French strike pits workers vs. government as inflation bites

Industries across France went on strike Tuesday to push for pay hikes that keep up with rising inflation, ramping up the clash between workers and the government after weeks of walkouts that hobbled oil refineries and sparked gasoline shortages around the country.

Rail and other transportation workers, trucking and bus companies, some high school teachers and public hospital employees have heeded a call by an oil workers’ union for French industry to push for salary increases and protest government intervention in the refinery strikes. Thousands also took to the streets Sunday to march against rising prices.

Taxi driver Mohamed Mahrouk said he was fed up with both the strikers and the government for failing to reach a deal that officials have promised within a week to end disruptions.

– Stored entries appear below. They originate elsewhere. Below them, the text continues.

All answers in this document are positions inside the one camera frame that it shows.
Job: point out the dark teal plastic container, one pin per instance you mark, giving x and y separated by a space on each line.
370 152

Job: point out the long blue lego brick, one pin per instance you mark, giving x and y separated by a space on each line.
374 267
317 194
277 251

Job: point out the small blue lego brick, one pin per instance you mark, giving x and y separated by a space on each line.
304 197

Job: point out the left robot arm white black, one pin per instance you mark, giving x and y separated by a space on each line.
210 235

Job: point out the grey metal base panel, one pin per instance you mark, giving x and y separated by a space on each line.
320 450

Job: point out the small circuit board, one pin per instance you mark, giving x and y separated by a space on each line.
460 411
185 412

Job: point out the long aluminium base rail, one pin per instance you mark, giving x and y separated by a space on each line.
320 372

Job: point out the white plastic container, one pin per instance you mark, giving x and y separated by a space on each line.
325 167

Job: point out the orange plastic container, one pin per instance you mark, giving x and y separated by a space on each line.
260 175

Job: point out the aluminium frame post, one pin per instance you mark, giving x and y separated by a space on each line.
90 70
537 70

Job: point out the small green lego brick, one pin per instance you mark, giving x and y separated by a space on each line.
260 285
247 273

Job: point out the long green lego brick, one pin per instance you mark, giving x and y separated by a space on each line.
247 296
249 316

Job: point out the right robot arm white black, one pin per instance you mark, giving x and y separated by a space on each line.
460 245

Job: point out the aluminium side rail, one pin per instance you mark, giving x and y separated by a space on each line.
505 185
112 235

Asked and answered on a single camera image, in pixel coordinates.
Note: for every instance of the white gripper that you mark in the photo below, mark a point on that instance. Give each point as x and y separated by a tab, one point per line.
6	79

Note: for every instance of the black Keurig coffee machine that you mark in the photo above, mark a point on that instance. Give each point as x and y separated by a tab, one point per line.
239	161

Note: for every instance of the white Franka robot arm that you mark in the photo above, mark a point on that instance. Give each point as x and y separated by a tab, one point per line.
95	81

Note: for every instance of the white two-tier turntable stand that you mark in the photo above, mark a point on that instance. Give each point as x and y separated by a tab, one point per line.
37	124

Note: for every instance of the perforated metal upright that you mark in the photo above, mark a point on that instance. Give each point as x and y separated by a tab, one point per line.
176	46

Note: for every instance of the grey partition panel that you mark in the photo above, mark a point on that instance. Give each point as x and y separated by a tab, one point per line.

“It’s been two weeks,” Mahrouk said while queuing for fuel at a Paris gas station. “It’s starting to be too long now … a solution needs to be found.”

Meanwhile, just one in two trains were running Tuesday in the southern region rail network, causing delays during morning rush hour. There were reports of disruptions on high-speed trains in the north, as well as on the Eurostar and the inter-city trains linking France with Spain.

Similar protests have erupted around Europe in recent months as people complain about the impact of inflation, causing disruptions like canceled flights and trains. Thousands protested in Prague twice last month partly about high energy prices, airline workers have gone on strike in places like Germany and Sweden for higher pay as inflation rises, and everyone from nurses to rail employees in the United Kingdom have walked off the job to demand their wages keep pace with the rising cost of living.

Tuesday’s protests in France come after the left-wing CGT union rejected a deal over a pay increase that oil giant TotalEnergies struck with two other unions Friday. The CFDT and CFE-CGC unions, which together represent a majority of the group’s French workers, agreed to a 7% pay rise and a financial bonus.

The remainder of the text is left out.